President Emmanuel Macron’s government has walked a tightrope. On one hand, France needs to boost its defense industry to meet NATO’s 2% GDP spending target. On the other, it cannot afford another Gilets Jaunes-style backlash over perceived elite overreach. The Collectif’s protest forces Macron to choose: double down on the “national security education” narrative or risk alienating a generation of students who see their classrooms as battlegrounds.
Here’s the kicker: The protest coincides with France’s upcoming National Assembly elections in June 2026. Opposition parties, including La France Insoumise, are already framing the issue as a “neoliberal takeover of education.” If the collectif’s demands gain traction, it could force Macron to either:
- Clarify the l’École du Futur mandate, risking investor pullback.

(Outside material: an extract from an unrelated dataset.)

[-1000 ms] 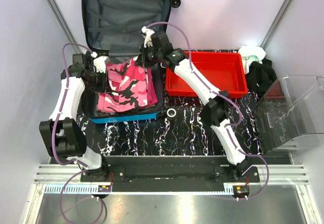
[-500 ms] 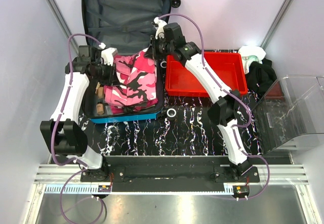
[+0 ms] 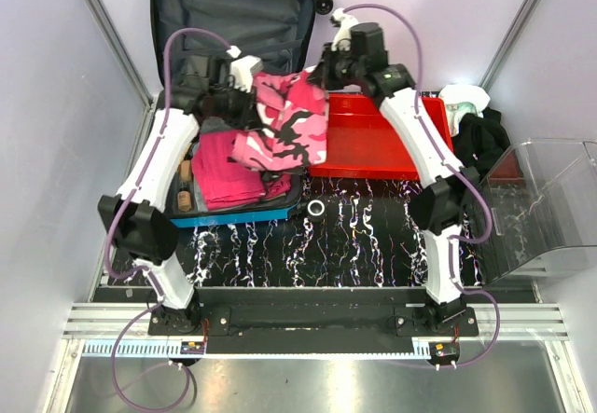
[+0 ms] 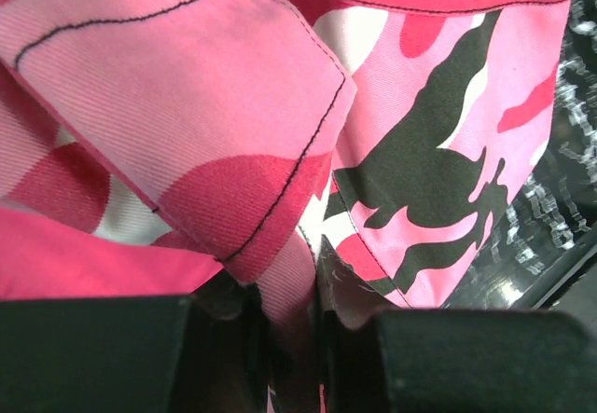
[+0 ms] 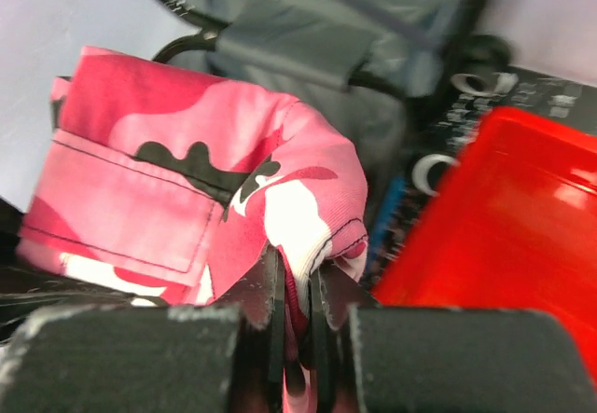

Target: Open, take out, and arrange the luggage

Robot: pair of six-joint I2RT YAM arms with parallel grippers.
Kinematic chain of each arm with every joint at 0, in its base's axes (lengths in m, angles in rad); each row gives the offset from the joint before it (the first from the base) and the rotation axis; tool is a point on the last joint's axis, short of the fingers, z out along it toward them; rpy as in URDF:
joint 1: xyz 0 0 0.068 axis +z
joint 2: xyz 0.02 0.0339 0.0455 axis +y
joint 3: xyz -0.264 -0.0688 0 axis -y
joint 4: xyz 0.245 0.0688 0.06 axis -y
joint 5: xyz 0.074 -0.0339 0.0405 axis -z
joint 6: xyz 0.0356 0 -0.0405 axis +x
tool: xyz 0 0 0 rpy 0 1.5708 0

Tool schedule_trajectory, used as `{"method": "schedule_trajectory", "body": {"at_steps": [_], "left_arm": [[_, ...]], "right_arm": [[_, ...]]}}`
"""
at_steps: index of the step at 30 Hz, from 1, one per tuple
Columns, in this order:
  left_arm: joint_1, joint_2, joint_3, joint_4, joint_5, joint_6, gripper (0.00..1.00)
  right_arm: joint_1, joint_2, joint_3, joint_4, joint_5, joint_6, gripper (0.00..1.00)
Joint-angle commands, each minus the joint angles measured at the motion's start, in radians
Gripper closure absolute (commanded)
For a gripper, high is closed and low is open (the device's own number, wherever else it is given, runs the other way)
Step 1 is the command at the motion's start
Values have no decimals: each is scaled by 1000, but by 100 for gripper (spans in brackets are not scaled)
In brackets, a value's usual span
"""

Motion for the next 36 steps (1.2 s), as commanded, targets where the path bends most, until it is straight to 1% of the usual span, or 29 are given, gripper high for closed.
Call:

- Double down on the defense narrative, alienating youth voters.
- Pivot to a “civilian-first” education model, undermining France’s defense industrial strategy.
The Takeaway: What’s Next for the Global Education-Industrial Complex
This isn’t just a French or European story—it’s a preview of how the next generation of global conflicts will be fought: not on battlefields, but in classrooms. The collectif’s protest exposes a fundamental tension: Can education systems remain neutral in an era where every skill is a potential weapon? The answer will determine whether Europe’s defense industrial complex grows by consent or by coercion.
For investors, this is a warning: The “dual-use” education model is a high-risk, high-reward play. For students, it’s a call to action. And for governments? It’s a choice: Do they want to build a future where education serves the economy—or where the economy serves education?